Emergence: Reflection

Reflection system is an important part of every engine, but there is no standard solution for that in C++: there are lots of libraries with their pros and cons. I’ve decided to write my own reflection for Emergence and I will describe it in this post.

Motivation

It’s impossible to underestimate how useful good reflection system could be: reflection provides wide variety of tools to make code more flexible, robust, elegant and give it some kind of consciousness. But everything comes with a price: reflection might consume a lot of compile time or be rather slow from performance point of view. Therefore I’ve decided to write my own reflection system that is fine-tuned for Emergence project needs and is as lightweight as possible.

When you’re starting to design your own solution it is crucial to define usage scope and examine expected use cases. Otherwise, it is easy to build complex orbital gun with lots of unusable features. For the Emergence main usage scope of reflection is managing data: observing field values, changing them or iterating through the whole data structure. There are some examples:

Indices observe specified fields and process their values changes.
Celerity events use reflection to extract and copy useful data from objects.
Serialization library, which is not finished yet, uses reflection to iterate over data structure to serialize or deserialize it.
Reflection is used as a high-level parameter for generic pipeline tasks like Celerity::Assembly extension.

After examination of these use cases I’ve decided that:

There is no need to reflect methods: reflecting fields, no-argument constructor and destructor is enough.
We can focus on standard layout types and ignore other types because in the most cases data is stored in such types.
Reflection must provide API for O(1) field access: no search, no nested hierarchy traversing.
Reflection headers must be lightweight and template-free for optimal compile time.
Reflection must be aware of unions and inplace vectors: otherwise iteration would show irrelevant fields.

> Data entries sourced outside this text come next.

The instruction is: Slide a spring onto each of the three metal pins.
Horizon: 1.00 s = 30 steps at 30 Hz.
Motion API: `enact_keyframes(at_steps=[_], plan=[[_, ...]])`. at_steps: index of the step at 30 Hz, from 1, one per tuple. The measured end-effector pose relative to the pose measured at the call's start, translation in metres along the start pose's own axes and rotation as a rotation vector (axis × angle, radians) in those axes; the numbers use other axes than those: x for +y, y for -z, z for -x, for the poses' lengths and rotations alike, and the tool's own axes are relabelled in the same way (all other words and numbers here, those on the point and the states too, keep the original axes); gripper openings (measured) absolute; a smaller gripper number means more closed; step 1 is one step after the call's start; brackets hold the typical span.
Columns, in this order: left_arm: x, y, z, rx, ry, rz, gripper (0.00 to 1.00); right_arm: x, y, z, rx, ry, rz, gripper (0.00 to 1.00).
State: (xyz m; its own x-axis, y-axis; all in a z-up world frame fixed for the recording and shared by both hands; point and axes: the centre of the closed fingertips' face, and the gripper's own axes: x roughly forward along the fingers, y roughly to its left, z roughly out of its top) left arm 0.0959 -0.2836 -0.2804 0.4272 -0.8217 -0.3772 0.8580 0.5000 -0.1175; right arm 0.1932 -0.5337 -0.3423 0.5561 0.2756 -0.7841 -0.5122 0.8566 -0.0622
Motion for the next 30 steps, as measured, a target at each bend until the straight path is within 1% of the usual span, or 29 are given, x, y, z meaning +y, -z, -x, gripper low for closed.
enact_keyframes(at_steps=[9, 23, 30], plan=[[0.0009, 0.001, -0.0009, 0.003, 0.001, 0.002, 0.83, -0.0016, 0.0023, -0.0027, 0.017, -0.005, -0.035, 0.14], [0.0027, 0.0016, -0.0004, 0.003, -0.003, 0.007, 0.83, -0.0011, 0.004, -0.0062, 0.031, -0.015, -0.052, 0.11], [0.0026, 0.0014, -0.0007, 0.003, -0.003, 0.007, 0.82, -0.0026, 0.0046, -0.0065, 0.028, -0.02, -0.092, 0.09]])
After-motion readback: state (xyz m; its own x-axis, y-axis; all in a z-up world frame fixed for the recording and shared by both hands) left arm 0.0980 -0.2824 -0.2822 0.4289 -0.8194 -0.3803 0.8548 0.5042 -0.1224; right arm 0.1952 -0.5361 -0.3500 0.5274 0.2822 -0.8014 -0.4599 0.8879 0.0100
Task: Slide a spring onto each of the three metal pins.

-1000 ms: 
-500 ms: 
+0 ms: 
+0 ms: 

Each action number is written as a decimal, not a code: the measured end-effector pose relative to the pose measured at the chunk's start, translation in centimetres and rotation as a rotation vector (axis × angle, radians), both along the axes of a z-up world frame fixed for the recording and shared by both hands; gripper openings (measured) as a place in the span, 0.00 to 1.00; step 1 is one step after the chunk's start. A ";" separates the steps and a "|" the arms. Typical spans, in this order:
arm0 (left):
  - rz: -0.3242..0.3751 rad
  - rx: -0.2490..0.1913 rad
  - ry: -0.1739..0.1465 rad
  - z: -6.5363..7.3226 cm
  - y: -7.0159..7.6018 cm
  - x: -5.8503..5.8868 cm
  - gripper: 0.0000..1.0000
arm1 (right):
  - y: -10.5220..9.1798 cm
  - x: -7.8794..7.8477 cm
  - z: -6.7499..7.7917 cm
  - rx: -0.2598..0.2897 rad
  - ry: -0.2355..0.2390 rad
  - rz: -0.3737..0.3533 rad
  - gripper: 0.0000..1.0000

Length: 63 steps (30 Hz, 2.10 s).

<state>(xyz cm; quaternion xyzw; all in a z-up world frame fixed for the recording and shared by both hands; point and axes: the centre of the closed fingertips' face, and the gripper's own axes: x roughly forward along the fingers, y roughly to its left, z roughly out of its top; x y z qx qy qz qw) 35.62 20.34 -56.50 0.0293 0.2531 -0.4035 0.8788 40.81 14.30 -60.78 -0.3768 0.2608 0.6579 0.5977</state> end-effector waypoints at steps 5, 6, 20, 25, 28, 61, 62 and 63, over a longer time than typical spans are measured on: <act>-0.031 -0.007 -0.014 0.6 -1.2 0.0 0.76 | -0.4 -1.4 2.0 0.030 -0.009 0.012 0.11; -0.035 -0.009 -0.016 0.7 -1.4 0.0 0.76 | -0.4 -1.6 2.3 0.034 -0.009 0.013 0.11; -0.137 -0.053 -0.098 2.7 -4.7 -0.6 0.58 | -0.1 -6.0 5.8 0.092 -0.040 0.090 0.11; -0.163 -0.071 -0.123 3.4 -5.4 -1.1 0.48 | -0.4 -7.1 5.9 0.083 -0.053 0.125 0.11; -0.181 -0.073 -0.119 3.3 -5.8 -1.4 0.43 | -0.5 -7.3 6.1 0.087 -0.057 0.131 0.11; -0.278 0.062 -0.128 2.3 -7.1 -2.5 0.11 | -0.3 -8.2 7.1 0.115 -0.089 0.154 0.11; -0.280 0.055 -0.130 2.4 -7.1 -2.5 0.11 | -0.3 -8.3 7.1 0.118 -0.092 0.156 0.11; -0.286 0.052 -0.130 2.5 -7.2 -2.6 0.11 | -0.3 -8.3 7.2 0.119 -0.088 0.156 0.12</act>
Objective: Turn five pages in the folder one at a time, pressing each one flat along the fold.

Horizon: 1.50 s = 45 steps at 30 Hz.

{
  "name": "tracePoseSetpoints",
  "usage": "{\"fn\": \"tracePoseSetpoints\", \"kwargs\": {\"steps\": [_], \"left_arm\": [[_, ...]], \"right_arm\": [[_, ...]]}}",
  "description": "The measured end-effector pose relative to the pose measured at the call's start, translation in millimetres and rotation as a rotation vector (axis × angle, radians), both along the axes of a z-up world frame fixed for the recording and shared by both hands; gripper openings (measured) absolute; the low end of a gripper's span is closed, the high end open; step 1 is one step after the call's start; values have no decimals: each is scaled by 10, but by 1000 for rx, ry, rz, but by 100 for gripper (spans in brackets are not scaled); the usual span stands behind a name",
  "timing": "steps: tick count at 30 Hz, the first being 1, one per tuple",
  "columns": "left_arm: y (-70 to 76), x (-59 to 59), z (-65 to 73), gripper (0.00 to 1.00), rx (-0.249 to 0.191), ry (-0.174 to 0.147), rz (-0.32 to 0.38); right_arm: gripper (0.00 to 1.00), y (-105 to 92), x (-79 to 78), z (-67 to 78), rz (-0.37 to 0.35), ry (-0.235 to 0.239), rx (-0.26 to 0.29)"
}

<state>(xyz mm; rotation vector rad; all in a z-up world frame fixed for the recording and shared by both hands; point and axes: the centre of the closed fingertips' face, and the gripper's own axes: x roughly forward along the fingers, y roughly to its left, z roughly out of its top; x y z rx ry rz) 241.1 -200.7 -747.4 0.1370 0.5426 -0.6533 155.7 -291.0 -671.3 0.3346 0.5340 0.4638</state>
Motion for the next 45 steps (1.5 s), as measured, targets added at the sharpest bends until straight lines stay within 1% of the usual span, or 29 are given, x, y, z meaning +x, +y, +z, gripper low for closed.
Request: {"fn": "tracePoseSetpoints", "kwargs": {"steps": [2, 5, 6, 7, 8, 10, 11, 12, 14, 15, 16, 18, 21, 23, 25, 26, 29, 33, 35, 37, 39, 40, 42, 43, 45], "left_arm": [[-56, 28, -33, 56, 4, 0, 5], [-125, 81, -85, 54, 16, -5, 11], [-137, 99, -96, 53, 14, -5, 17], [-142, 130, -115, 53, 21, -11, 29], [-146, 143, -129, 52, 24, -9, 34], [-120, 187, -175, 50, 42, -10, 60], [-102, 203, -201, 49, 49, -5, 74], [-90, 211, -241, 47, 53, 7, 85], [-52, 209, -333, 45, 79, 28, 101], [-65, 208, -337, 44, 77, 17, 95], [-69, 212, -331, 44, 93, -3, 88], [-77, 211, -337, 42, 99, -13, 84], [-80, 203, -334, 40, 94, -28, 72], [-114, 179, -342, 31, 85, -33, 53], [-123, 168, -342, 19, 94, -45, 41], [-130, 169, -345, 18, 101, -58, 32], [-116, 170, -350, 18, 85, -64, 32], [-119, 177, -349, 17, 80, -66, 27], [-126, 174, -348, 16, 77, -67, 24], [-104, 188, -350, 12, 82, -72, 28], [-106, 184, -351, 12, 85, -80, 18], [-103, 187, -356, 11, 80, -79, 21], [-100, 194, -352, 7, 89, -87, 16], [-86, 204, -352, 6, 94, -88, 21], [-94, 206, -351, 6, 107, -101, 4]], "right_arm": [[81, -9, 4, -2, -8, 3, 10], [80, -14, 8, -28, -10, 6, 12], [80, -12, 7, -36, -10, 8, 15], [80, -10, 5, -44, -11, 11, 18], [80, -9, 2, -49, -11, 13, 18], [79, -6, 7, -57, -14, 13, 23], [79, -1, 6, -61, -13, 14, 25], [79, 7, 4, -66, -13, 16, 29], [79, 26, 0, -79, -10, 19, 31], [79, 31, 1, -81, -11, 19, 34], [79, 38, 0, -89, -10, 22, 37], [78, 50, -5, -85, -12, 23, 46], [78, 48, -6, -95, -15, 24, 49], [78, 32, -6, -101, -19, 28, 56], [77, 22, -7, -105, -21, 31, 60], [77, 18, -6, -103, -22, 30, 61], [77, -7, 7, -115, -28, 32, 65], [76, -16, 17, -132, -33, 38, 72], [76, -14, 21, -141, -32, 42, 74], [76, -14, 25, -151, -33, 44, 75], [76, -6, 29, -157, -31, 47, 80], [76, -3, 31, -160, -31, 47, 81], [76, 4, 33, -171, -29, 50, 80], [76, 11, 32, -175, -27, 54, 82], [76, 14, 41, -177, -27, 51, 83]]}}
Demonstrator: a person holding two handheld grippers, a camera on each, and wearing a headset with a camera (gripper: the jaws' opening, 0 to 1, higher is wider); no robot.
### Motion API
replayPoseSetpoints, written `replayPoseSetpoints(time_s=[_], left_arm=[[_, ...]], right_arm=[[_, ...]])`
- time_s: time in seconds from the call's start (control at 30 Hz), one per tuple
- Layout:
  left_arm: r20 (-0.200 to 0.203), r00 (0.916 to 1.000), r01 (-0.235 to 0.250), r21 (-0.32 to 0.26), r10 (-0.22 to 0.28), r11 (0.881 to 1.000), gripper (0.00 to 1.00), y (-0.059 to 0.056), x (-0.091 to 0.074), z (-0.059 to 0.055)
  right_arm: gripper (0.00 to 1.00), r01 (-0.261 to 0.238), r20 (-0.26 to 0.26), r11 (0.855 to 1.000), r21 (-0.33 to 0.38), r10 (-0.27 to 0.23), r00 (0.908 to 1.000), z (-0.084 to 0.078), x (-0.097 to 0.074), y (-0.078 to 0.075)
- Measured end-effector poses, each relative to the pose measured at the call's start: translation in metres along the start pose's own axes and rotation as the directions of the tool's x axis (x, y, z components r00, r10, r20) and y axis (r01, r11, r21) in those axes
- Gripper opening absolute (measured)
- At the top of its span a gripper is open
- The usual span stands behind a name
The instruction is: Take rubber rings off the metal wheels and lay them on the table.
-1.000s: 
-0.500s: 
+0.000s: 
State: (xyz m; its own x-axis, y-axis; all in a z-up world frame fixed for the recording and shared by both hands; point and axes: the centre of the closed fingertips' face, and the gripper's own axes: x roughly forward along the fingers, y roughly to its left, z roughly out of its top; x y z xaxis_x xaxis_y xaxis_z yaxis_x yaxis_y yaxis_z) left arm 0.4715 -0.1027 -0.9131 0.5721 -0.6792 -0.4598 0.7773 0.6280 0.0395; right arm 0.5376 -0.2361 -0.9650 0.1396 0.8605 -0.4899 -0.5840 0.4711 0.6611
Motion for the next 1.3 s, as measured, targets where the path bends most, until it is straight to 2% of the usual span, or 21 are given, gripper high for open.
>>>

Thats how the idea of StandardLayoutMapping service was born.

Features overview

Before diving into details it is good to inform the reader what my reflection system can and cannot achieve. Let’s start from the features:

Lightweight field-only reflection for standard layout types.
Field identifiers and handles provide O(1) access to field info.
Conditional field iteration is aware of unions and inplace vectors in the context of given data object.
One-bit flags are supported.
Field identifiers are stable and can be used for serialization.
Patches provide generic way to apply changes to an object.

But there are some limitations too:

Only standard layout types are supported.
Method registration is not supported.
Field meta registration is not supported.

I would like to add my personal opinion about field meta, because it’s not so difficult to implement, but nevertheless I’ve decided to omit this feature. The thing is that usually meta adds unnecessary coupling between data and its usage. It looks very convenient and useful at the first glance, but than you might end up with transform implementation that depends on networking implementation in order to add networking-related meta. Or all meta types might be declared as one big heap and included everywhere. But that is not the biggest problem: what if you need different networking or interpolation or some other meta-based settings for shared data type in two different projects? For example, one project needs to replicate scale and the other one doesn’t. So I’ve decided to avoid using meta at all in order to prevent such problems from appearing.

Terms

Mapping – structure than contains all the info about registered data type.
MappingBuilder – special object that provides API for Mapping creation.
Field – handle to the information about one concrete field, belongs to Mapping.
FieldId – special id that is unique in context of Mapping and allows to get Field in O(1).
Patch – archive of changes, linked to Mapping, that can be applied to an arbitrary object.
PatchBuilder – special object that provides API for Patch creation.

Registering types

Let’s explore how type registration works in Emergence.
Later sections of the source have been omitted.